Work instruction: Output exactly the lines from the one holding "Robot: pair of" through the final line of the entries.

Data extracted from a collection
'''
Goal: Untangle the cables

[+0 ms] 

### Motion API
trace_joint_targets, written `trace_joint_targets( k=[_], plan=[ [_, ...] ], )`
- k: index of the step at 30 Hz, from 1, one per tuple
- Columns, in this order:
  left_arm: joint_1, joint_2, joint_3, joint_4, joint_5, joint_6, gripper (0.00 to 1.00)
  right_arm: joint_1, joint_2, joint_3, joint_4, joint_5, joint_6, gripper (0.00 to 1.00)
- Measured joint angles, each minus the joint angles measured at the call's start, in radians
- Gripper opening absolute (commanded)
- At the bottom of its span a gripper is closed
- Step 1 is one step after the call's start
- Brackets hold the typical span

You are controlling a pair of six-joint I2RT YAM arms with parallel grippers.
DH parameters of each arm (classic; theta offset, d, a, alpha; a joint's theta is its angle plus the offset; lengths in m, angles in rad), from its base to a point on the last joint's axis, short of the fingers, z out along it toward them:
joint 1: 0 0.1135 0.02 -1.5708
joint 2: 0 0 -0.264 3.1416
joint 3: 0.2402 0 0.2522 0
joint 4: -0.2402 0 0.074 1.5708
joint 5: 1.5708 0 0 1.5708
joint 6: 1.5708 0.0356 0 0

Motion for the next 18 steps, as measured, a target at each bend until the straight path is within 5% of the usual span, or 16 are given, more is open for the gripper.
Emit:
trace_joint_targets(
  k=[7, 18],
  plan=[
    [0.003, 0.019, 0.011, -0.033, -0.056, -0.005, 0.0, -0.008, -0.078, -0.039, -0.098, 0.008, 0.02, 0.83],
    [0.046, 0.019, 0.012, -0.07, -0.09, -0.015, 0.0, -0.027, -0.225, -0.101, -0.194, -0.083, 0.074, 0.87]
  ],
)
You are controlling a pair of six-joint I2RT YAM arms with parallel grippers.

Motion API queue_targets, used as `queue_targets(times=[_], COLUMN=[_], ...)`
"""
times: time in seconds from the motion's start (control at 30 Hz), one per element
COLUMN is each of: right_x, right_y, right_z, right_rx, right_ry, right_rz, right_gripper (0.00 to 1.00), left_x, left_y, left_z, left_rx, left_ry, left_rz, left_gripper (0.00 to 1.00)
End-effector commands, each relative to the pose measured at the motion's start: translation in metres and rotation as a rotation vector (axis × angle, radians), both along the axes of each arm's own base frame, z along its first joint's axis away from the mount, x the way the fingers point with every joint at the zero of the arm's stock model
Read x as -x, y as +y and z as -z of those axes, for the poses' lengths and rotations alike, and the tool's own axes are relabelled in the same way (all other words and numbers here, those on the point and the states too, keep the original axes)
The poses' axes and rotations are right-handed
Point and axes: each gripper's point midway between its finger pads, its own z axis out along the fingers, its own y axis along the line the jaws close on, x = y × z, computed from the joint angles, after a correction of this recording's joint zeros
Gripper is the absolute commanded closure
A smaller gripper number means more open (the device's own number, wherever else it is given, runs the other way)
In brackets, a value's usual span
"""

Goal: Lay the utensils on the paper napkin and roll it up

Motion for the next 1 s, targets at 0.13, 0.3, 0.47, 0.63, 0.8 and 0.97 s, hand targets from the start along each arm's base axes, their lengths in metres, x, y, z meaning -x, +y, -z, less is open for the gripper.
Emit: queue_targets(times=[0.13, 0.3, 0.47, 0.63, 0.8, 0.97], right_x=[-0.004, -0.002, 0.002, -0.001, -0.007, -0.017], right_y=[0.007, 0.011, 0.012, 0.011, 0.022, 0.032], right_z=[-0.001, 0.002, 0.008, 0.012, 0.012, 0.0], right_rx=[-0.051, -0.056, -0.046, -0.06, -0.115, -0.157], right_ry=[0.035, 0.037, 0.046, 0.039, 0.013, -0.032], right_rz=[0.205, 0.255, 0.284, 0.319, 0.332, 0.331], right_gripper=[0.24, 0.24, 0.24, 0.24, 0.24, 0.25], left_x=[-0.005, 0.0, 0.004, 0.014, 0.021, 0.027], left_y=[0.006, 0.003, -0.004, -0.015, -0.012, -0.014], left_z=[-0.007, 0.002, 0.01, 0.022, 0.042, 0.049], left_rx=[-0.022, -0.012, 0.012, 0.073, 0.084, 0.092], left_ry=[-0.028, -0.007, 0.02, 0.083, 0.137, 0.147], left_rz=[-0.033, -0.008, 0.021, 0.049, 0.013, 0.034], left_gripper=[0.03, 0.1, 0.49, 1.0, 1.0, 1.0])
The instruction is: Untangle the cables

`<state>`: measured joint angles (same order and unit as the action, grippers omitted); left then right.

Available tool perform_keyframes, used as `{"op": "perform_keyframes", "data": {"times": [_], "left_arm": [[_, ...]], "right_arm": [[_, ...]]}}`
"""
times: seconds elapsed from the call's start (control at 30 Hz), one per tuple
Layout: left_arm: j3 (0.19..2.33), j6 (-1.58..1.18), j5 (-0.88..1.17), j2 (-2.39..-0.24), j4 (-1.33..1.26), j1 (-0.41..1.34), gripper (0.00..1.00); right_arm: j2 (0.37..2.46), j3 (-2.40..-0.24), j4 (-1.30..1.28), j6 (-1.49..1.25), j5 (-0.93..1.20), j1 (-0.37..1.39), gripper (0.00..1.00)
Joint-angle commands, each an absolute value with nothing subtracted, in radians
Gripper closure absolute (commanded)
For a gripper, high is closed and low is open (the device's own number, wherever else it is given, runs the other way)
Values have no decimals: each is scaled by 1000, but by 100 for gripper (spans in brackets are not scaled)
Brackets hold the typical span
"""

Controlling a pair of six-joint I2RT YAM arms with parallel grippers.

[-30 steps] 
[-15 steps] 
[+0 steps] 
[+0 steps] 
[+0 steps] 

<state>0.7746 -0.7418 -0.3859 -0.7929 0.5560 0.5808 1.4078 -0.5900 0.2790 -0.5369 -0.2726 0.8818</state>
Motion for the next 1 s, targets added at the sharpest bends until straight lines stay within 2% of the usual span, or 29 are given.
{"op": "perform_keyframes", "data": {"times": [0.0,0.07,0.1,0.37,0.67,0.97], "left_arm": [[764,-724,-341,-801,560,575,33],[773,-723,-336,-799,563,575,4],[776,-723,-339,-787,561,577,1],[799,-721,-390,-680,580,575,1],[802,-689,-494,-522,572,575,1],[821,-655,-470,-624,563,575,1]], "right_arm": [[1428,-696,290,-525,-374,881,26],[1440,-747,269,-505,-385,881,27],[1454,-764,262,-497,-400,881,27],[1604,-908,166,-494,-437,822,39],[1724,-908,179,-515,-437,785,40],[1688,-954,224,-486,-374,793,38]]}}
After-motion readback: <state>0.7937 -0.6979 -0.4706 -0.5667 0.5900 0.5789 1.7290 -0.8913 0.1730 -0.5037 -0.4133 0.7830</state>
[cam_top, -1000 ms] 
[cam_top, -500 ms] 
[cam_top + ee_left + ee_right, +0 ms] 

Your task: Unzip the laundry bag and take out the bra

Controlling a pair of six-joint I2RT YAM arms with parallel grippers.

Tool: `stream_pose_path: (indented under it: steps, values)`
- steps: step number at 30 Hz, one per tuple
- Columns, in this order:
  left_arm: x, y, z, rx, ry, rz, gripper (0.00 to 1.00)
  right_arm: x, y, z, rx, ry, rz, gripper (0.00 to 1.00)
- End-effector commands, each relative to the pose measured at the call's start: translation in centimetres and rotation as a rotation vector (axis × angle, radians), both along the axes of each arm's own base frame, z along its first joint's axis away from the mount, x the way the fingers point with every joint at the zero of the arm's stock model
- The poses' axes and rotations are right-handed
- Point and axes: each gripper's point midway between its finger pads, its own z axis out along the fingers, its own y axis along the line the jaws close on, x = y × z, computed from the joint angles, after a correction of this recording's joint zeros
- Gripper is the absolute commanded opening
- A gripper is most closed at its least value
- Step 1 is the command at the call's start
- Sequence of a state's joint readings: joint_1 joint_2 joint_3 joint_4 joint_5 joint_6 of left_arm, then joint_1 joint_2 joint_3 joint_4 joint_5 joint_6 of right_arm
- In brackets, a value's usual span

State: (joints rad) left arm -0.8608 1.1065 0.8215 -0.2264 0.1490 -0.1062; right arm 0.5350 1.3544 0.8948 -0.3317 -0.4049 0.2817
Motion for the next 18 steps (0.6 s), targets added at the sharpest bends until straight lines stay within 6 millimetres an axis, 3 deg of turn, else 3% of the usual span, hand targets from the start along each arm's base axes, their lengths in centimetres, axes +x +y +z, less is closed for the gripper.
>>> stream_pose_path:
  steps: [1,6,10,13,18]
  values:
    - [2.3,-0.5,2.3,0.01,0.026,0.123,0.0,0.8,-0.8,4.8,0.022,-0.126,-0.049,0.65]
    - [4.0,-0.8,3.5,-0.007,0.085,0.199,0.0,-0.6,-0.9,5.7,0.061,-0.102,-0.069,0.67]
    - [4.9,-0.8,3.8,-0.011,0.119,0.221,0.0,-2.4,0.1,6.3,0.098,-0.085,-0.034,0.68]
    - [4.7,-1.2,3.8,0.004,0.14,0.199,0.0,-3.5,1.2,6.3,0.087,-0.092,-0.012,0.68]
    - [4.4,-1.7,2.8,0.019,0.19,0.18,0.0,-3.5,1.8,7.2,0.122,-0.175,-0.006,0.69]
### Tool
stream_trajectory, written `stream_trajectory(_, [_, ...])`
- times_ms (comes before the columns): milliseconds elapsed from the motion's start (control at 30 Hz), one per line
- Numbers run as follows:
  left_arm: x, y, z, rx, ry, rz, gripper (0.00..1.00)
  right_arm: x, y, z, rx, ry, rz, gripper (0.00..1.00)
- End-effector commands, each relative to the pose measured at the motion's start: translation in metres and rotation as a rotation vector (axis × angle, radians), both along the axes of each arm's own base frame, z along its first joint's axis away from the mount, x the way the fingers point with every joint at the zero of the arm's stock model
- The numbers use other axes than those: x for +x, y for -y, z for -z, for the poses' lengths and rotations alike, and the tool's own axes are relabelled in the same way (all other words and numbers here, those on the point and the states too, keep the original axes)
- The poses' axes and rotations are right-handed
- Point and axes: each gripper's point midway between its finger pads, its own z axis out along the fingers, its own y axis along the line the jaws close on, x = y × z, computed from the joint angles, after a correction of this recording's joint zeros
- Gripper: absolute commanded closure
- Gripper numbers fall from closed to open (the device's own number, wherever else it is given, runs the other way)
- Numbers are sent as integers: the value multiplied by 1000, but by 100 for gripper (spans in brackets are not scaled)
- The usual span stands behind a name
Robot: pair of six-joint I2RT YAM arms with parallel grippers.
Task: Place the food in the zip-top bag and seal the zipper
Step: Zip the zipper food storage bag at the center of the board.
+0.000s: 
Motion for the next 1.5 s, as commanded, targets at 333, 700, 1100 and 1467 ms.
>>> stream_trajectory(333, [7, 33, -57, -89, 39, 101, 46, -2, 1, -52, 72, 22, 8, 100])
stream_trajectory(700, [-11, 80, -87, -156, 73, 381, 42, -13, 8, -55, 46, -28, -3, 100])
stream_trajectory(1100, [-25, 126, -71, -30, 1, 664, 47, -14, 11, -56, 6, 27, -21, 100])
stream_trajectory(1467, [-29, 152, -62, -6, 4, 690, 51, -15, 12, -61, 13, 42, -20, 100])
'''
Answer to this problem:
Robot: pair of six-joint I2RT YAM arms with parallel grippers.
Task: Place the food in the zip-top bag and seal the zipper
Step: Zip the zipper food storage bag at the center of the board.
+0.000s: 
Motion for the next 1.5 s, as commanded, targets at 333, 700, 1100 and 1467 ms.
>>> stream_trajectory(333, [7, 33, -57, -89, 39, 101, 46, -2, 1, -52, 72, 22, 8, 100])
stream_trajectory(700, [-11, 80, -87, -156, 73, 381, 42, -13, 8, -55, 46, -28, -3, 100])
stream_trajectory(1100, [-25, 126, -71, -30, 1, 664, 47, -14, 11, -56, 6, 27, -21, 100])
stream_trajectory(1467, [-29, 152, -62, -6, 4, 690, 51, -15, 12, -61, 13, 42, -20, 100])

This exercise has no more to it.